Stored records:
========================================================================

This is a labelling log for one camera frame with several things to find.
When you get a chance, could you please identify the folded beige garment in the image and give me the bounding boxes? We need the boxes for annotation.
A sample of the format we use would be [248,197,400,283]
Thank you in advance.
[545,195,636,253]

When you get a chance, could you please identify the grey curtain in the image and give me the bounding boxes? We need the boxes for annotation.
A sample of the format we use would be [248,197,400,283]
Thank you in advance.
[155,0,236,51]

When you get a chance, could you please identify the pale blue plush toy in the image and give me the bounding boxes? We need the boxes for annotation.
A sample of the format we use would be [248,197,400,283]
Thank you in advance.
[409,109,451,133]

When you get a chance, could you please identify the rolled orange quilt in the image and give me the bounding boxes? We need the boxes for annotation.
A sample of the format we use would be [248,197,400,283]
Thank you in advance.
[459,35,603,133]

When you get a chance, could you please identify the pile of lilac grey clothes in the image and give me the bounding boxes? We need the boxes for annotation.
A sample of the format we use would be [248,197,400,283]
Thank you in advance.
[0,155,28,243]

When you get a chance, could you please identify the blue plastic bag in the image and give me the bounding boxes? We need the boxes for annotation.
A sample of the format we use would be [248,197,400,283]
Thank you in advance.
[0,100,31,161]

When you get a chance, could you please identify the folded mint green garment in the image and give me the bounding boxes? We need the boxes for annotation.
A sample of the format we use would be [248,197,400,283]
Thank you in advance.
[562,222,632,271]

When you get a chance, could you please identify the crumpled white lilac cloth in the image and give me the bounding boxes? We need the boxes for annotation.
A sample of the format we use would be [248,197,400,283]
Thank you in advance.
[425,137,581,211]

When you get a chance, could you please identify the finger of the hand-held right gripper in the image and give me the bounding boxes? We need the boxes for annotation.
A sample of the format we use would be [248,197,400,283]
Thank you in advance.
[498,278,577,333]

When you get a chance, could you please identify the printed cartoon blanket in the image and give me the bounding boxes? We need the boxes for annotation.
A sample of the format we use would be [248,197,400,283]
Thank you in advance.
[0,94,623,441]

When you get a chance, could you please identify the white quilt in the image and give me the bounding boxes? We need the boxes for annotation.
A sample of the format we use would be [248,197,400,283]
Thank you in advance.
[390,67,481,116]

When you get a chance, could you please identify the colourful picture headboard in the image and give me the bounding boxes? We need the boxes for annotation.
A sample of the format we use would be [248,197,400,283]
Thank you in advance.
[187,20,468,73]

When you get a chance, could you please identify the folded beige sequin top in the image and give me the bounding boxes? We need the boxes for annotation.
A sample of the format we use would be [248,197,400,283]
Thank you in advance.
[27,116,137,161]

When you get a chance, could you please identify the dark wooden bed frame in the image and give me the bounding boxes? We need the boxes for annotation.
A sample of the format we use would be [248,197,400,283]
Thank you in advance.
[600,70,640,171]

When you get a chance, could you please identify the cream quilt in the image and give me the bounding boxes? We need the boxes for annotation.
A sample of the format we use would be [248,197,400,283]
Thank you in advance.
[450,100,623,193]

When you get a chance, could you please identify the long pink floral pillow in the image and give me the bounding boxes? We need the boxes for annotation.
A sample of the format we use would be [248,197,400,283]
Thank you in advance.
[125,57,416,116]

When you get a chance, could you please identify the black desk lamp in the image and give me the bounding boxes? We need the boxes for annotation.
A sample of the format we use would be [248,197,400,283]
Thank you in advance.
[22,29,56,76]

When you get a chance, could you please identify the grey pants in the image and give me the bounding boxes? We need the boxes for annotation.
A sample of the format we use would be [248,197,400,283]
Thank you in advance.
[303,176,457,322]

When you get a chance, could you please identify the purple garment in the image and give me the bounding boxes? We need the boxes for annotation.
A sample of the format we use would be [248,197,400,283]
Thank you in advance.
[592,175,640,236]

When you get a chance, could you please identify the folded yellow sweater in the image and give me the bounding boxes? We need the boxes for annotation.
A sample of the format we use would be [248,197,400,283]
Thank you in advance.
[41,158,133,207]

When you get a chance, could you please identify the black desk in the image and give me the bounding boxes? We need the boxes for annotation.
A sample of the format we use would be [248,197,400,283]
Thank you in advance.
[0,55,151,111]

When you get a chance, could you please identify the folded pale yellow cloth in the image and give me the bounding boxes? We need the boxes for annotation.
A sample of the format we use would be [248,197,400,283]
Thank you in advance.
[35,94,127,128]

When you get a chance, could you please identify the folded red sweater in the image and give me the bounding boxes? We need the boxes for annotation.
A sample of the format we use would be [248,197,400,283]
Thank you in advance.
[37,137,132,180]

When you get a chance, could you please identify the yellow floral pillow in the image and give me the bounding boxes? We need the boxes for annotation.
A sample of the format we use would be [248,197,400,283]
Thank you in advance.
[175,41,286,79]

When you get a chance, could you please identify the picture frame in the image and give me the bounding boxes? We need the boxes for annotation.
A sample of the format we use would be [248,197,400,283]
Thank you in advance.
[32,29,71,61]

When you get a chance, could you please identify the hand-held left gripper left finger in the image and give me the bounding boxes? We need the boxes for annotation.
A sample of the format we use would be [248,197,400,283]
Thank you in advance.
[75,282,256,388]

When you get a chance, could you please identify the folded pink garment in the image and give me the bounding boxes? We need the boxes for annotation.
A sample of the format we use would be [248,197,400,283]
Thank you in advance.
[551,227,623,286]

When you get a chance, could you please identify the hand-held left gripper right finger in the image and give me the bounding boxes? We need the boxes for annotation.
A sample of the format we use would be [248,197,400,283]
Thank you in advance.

========================================================================

What is needed:
Copy whichever lines of the records above contain the word "lilac".

Exercise answer:
When you get a chance, could you please identify the pile of lilac grey clothes in the image and give me the bounding boxes? We need the boxes for annotation.
When you get a chance, could you please identify the crumpled white lilac cloth in the image and give me the bounding boxes? We need the boxes for annotation.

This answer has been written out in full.